The expected rise in gas prices is seen dragging the share of gas used for electric generation down to 34% in 2021 from 39% in 2020, EIA said. The decline makes room for a slight rebound in coal generation, back to its 2019 level of 24% of the generation mix in 2021, following a drop to 20% in 2020.

Renewables are expected to continue a slow, but steady, rise, climbing up to 21% of the power mix in 2021, EIA said. The agency added that the electric power sector is slated to add 23 GW of new wind capacity in 2020 and 9.5 GW of new capacity in 2021. Utility-scale solar is forecast to see capacity rise 12.8 GW in 2020 and 14 GW in 2021.

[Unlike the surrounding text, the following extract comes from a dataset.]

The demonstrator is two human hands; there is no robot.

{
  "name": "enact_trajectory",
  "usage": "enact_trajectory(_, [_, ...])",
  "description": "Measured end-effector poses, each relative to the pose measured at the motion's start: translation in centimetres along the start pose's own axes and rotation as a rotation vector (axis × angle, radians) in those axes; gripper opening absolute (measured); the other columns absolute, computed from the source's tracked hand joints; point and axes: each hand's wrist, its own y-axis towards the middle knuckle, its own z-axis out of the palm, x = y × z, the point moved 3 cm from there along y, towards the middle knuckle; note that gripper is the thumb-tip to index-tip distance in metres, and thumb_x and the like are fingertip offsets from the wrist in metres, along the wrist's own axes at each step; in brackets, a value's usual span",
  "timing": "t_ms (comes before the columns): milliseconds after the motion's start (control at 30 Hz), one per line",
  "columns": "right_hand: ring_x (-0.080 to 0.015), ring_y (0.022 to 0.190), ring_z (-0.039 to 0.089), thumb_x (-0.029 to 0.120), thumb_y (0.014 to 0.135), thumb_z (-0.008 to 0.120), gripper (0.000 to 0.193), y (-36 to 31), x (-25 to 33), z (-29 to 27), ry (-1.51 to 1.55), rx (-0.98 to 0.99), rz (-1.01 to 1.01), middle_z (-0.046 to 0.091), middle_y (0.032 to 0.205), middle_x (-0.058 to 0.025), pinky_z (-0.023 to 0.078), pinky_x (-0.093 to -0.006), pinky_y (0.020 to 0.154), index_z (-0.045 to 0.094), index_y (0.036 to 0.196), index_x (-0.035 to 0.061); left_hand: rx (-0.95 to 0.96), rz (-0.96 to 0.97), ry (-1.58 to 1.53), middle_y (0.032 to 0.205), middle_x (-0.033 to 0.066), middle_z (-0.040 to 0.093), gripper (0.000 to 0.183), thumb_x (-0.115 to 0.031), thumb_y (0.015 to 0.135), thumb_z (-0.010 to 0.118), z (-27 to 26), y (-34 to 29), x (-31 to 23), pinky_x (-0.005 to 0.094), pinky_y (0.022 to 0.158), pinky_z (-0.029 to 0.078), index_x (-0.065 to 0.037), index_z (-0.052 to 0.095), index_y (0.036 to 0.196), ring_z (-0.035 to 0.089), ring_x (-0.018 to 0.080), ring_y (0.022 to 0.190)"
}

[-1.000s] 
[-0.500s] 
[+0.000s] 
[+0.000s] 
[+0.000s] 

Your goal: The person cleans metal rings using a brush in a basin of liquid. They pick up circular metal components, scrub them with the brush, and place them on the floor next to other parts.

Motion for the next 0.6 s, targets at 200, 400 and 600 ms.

While consumption of electricity is headed for a 3.9% decline in 2020, EIA expects demand to climb 1.3% in 2021. "The increase in electricity consumption next year is a result of forecast colder [weather] in the first quarter compared with the same period last year, in addition to continued higher consumption as many people will still be at home more because of the pandemic," the agency said.

Gas storage

US working natural gas in storage ended October at nearly 4 Tcf, 5% above the five-year average and the second-highest end-of-October level on record.

The agency estimates inventories fell 20 Bcf in November, compared with a five-year average November withdrawal of 103 Bcf and a forecast withdrawal of 222 Bcf in last month's STEO. "The lower-than-expected withdrawal is the result of warmer-than-normal November temperatures that reduced natural gas use for space heating," it said.

But expected declines in US natural gas production this winter compared with last winter will more than offset the declines in natural gas consumption, which will contribute to inventory withdrawals outpacing the five-year average during the remainder of the winter season that ends in March, STEO said.

EIA now expects gas inventories to end March 2021 at 1.6 Tcf, 15% below the 2016–2020 average.

Dry gas production will average 90.9 Bcf/d in 2020, down from 93.1 Bcf/d last year, EIA continued, adding that production should average 87.9 Bcf/d in 2021.

"EIA expects production to begin rising in the second quarter of 2021 in response to higher natural gas and crude oil prices. The increase in crude oil prices is expected to raise associated gas production from oil-directed wells in late 2021, especially in the Permian region," it said.

LNG exports

The report also pointed to the strong performance of US LNG exporters, noting that a total of 9.4 Bcf/d was exported in November, the most for any month on record. "International spot and forward LNG prices continued to increase in late November, supported by reduced global LNG supply because of outages at LNG export plants in several countries and reported congestion at the Panama Canal, which affected westbound U.S. LNG exports to Asia," said the STEO.

EIA expects LNG demand to continue to climb primarily due to forecasts of colder-than-normal winter weather in Northern Asia and Europe and coal plant closures in South Korea that could increase demand for natural gas for power generation.

US LNG exports will exceed 9.5 Bcf/d from December through February and average 8.5 Bcf/d in 2021, a 30% increase from 2020, EIA predicted.

The agency cautioned that its recent outlooks are "subject to heightened levels of uncertainty because responses to COVID-19 continue to evolve. Reduced economic activity related to the COVID-19 pandemic has caused changes in energy demand and supply patterns in 2020 and will continue to affect these patterns in the future."